Kto jak kto, ale Billboard zna się na zestawieniach. Tu nie ma przypadków, tylko twarde dane. Dzięki przebojowi „How You Remind Me” zespół Nickelback szczyci się najczęściej graną piosenkę w radiu w XXI wieku pośród kapel i artystów stricte rockowych. Nickelback mieli również inne hity w pierwszej dziesiątce Hot 100 Billboardu, takie jak „Someday” (miejsce 7), „Photograph” (2), „Far Away” (8), „Rockstar” (6) i „Gotta Be Somebody” (10). Pomimo hejtu, jakiego doświadczali (a może właśnie przez ten hejt) panowie wygrali w swoim gatunku, czego im szczerze gratulujemy.
Zespół Linkin Park zajął 37. miejsce, jako drugi najlepszy zespół XXI wieku z rockowo-metalowej szufladki.
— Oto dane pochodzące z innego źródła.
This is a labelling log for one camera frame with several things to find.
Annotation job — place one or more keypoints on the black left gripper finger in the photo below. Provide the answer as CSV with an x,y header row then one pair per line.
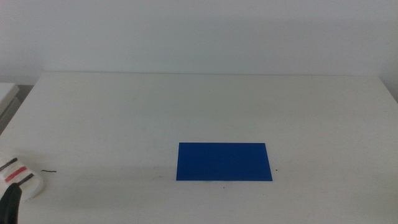
x,y
11,202

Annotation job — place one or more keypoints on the blue rectangular mat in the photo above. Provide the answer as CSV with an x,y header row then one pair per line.
x,y
224,161

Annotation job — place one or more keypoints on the thin black thread scrap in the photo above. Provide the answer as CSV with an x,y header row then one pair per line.
x,y
48,171

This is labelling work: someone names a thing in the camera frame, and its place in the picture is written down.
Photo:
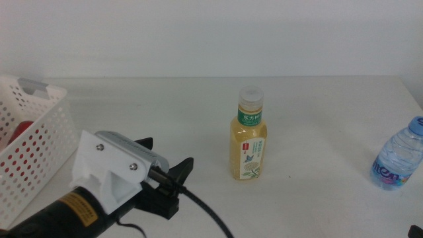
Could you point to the white perforated plastic basket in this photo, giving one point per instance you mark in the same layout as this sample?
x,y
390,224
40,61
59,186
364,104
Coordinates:
x,y
56,96

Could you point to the clear water bottle blue cap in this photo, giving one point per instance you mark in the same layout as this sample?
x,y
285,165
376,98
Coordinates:
x,y
396,158

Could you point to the yellow tea bottle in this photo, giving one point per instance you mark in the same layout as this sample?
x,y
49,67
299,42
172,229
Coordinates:
x,y
248,148

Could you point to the red soda can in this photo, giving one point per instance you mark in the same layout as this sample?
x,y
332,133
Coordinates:
x,y
21,128

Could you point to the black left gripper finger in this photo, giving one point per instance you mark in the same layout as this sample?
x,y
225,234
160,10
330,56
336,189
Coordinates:
x,y
146,142
181,172

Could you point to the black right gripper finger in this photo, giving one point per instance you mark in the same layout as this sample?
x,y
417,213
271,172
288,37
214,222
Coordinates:
x,y
416,232

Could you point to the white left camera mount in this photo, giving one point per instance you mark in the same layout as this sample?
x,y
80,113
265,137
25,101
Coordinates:
x,y
99,165

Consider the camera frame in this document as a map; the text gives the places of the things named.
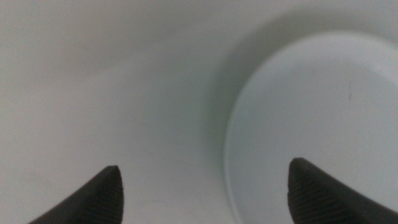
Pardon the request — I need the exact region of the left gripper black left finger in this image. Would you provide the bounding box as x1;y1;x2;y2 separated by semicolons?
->
27;165;125;224

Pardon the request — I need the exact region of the white shallow bowl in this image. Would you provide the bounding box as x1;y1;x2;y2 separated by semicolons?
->
223;30;398;224

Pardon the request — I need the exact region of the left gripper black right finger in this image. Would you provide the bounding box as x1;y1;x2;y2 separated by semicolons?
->
287;157;398;224

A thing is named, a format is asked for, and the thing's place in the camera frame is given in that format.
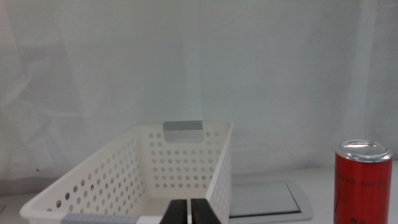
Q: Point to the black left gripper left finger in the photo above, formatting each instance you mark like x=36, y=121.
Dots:
x=175, y=214

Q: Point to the white perforated plastic basket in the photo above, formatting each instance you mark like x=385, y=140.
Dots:
x=109, y=174

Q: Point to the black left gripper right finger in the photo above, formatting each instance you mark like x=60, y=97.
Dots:
x=203, y=214

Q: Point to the white backdrop curtain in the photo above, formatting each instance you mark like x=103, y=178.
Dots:
x=199, y=62

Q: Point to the red drink can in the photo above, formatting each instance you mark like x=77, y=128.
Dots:
x=362, y=189

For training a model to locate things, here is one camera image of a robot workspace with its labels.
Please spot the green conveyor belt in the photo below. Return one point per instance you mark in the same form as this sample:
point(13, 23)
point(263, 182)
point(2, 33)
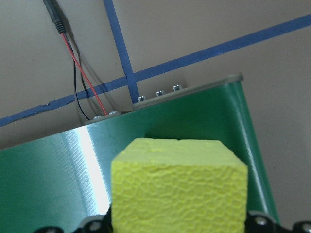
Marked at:
point(48, 174)

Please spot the yellow foam block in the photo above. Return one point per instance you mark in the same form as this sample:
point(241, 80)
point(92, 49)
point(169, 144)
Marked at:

Ich „hity” z pierwszej dziesiątki, to „In the End” (miejsce 2), „What I’ve Done” (nr 7) i „New Divide” (nr 6).
Na 47. miejscu zameldowała się Avril Lavigne, która zaczynała od rocka, ale później odniosła sukces na popowych listach przebojów pop. Niedawno wróciła jednak do swoich rockowych korzeni. Jej hity to „Complicated” (miejsce 2), „Sk8er Boi” (10), „I’m With You” (4), „My Happy Ending” (9) i „Girlfriend” (1).
W pierwszej setce artystów XXI wieku z największymi przebojami, pośród solidnych rockowców znalazł się jeszcze zespół 3 Doors Down, Kid Rock oraz Daughtry.